The nation’s largest auto retailer is “doing OK” under Jackson’s leadership, he said, but it seems like Jackson “has a blank check.”
“There’s room for improvement. There are a lot of shortcomings in the makeup of the board,” Chevedden said.
He points to the long tenure of some board members and says some newer directors don’t own stock in AutoNation. “One way to address a weak board is to have an independent board chairman,” he said.
In its proxy statement filed with regulators, AutoNation recommends shareholders vote against the proposal, saying the company already has a lead independent director — Michael Larson, who also is chief investment officer for multibillionaire Bill Gates, co-founder of Microsoft and AutoNation’s largest stockholder.
AutoNation’s stock is mostly owned by big shareholders: 21 percent is owned by Gates, and nearly 17 percent is owned by Eddie Lampert, CEO of Sears, and his hedge fund. Other stockholders of more than 5 percent are institutional investors including Capital Research Global Investors, BlackRock, The Vanguard Group and Artisan Partners Limited Partnership, according to AutoNation’s annual (10-K) filing with the SEC.
The AutoNation board said it already has the flexibility to separate or combine the roles of chairman and CEO, should it choose to do so.
In its proxy, AutoNation said Chevedden, who has made shareholder proposals to the company in previous years, has not presented them at annual meetings himself. Instead, a representative of the International Association of Machinists and Aerospace Workers union did so on his behalf.
Chevedden has filed AutoNation shareholder proposals “every year from 2006 to 2016, except 2014. No proposal last year,” said Marc Cannon, spokesman for AutoNation.

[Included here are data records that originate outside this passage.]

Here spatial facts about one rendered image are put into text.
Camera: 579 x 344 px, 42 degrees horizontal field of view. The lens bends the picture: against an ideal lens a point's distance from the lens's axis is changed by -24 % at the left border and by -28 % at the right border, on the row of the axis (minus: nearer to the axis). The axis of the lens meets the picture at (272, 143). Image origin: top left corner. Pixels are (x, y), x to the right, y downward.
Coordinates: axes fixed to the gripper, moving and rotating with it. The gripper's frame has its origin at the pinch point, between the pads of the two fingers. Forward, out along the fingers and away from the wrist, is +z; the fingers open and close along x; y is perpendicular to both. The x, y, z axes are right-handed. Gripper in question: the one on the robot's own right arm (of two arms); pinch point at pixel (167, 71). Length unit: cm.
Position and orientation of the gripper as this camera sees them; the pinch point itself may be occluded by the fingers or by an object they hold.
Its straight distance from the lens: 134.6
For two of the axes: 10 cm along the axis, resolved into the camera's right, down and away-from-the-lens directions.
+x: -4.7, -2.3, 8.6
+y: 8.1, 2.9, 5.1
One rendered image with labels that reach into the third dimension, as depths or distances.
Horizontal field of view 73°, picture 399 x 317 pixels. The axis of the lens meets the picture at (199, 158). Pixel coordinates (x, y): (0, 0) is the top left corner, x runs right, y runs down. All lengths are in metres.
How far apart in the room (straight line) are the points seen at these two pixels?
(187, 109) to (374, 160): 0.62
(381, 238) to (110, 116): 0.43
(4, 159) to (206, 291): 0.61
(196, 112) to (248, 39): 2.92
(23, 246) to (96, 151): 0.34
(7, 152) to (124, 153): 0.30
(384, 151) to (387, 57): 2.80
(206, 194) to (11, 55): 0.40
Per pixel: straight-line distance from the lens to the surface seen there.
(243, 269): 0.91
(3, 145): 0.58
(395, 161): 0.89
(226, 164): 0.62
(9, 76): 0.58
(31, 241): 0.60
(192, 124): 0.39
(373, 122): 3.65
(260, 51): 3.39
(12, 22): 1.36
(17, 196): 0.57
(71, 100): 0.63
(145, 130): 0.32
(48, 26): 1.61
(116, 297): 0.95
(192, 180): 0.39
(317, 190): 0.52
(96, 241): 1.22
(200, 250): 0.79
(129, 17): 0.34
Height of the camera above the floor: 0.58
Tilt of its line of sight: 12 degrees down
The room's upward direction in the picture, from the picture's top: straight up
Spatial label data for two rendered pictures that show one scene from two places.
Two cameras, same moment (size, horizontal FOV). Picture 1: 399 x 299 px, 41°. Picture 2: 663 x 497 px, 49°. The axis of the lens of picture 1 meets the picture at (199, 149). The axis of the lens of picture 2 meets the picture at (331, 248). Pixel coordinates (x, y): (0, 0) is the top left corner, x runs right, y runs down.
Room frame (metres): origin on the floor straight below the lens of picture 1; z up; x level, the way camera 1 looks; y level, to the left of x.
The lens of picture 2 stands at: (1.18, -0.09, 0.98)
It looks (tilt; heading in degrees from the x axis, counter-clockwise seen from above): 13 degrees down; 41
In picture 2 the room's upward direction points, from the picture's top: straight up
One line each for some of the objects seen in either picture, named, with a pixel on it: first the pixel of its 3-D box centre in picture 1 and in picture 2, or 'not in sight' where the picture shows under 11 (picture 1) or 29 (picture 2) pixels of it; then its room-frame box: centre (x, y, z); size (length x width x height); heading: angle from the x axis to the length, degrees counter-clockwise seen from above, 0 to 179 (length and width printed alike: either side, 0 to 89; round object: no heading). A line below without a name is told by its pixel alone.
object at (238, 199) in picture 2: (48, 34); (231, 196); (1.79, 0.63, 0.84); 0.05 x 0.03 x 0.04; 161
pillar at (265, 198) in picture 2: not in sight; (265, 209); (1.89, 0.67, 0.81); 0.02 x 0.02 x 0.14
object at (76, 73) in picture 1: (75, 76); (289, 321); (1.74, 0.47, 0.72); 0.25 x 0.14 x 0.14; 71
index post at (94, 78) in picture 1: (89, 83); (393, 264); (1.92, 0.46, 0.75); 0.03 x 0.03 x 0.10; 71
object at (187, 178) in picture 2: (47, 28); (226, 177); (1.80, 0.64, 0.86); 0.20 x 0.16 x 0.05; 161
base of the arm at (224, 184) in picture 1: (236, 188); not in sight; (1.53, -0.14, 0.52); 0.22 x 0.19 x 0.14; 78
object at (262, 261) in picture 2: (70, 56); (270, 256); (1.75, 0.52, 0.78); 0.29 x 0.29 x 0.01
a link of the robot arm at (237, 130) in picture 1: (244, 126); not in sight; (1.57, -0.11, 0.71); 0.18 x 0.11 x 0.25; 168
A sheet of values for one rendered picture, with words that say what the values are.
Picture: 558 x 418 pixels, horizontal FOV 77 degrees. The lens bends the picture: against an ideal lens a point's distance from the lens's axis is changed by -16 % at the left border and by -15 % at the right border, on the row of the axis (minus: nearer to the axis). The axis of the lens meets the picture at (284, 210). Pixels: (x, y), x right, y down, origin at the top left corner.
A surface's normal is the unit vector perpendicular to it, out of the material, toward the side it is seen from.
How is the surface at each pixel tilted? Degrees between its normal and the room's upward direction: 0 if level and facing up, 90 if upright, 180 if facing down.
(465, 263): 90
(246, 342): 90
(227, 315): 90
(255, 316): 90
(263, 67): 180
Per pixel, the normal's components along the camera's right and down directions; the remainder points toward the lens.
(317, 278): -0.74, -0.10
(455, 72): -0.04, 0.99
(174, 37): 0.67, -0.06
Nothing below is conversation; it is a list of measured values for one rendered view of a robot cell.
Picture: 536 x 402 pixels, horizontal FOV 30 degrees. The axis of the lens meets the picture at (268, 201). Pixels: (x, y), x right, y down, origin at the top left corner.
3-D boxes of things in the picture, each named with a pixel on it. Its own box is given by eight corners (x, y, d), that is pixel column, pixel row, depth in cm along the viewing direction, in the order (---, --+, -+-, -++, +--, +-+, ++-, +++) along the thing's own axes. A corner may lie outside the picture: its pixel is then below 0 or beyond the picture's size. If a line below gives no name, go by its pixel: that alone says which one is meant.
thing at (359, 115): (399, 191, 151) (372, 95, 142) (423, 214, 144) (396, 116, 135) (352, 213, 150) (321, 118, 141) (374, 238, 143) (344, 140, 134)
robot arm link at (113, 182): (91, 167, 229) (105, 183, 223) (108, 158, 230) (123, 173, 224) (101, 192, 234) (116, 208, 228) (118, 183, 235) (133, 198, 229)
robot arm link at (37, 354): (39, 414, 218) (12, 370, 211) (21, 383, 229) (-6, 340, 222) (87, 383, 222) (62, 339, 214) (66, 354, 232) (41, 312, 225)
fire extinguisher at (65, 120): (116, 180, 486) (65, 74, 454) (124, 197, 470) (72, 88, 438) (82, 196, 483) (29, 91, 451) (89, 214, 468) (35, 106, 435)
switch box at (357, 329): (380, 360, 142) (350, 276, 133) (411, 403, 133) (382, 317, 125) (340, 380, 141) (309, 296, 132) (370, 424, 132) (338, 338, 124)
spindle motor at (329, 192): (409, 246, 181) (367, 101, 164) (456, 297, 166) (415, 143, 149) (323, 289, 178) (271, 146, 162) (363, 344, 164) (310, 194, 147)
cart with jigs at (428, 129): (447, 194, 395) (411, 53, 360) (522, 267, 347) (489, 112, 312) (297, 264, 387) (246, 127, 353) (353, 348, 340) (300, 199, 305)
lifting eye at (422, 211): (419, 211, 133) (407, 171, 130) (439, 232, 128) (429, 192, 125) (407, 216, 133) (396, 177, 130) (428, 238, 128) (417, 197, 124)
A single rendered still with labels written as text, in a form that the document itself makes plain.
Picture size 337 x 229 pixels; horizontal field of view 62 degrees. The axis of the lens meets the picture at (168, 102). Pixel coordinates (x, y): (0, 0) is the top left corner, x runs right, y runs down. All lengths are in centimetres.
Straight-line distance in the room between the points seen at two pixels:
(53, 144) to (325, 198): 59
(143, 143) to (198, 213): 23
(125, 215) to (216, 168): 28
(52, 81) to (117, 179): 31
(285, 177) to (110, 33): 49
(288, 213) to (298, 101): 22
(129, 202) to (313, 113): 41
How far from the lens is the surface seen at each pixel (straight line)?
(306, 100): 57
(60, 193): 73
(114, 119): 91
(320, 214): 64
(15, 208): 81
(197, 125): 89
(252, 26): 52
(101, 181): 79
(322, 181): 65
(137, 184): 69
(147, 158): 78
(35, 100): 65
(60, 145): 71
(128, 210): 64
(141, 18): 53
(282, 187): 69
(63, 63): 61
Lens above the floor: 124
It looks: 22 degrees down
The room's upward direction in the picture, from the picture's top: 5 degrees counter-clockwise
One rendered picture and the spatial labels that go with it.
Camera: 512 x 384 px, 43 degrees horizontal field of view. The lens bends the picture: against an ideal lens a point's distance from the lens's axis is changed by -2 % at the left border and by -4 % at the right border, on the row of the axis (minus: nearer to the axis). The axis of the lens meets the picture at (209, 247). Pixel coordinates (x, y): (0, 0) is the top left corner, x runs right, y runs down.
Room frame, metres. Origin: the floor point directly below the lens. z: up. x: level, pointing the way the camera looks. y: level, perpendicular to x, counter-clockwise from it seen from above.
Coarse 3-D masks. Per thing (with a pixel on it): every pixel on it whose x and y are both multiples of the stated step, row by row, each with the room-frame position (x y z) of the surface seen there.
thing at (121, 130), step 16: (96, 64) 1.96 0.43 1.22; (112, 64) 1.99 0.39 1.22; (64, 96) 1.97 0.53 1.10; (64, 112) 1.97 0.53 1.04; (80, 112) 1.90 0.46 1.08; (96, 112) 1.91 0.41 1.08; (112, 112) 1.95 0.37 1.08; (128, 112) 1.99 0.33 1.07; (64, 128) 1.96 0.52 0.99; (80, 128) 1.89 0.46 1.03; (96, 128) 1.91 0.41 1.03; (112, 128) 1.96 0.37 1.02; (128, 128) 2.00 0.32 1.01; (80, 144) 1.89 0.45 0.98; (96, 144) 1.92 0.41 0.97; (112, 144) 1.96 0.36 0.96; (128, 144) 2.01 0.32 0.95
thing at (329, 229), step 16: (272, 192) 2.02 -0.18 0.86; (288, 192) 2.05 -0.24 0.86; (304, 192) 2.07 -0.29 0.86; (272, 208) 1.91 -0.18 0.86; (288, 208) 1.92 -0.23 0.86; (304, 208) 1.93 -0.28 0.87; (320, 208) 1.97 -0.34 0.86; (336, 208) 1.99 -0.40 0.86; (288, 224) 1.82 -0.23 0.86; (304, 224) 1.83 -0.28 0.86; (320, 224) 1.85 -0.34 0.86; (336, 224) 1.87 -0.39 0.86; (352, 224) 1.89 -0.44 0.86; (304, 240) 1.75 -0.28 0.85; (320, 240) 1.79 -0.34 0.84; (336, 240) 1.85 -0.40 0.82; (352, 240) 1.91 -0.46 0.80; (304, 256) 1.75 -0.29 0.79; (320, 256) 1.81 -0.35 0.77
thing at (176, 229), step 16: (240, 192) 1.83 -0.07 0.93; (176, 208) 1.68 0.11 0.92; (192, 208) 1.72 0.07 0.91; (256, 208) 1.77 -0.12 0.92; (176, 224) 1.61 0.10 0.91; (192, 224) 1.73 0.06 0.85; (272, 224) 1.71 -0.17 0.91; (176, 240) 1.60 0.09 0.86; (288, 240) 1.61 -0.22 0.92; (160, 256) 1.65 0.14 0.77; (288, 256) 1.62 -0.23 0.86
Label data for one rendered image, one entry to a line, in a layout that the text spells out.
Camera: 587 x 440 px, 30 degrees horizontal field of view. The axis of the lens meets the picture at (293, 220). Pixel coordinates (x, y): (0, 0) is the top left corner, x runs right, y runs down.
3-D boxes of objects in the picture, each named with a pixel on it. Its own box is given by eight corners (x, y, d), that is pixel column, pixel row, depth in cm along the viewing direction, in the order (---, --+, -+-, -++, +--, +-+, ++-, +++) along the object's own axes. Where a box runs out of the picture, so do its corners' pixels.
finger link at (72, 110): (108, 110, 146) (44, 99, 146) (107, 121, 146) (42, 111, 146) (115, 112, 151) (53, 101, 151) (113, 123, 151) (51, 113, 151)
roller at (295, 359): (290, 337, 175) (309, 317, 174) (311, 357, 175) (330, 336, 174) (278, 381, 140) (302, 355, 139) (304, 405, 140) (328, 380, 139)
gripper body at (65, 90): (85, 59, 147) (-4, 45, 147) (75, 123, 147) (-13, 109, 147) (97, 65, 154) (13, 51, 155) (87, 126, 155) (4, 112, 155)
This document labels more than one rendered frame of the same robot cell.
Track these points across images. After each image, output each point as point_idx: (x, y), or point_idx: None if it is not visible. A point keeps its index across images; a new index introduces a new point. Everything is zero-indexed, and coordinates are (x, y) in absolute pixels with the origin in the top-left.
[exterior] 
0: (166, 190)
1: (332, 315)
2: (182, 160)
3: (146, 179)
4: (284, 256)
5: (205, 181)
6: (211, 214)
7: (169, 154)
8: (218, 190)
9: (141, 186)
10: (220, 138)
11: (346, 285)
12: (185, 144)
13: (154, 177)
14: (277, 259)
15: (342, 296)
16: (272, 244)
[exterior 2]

AutoNation’s proxy also stated: “The machinists have been attempting to organize automotive dealership service technicians, including some of ours, for many years.”
The union confirmed this week that it represents workers in AutoNation’s repair shops in Orlando and in Southern California.
Chevedden, 72, said he has no connection with the Machinists’ union but often needs a representative to present a shareholder proposal in person, which is the rule. The activist said he has a dozen shareholder proposals on ballots this proxy season and can’t attend all those annual meetings across the country.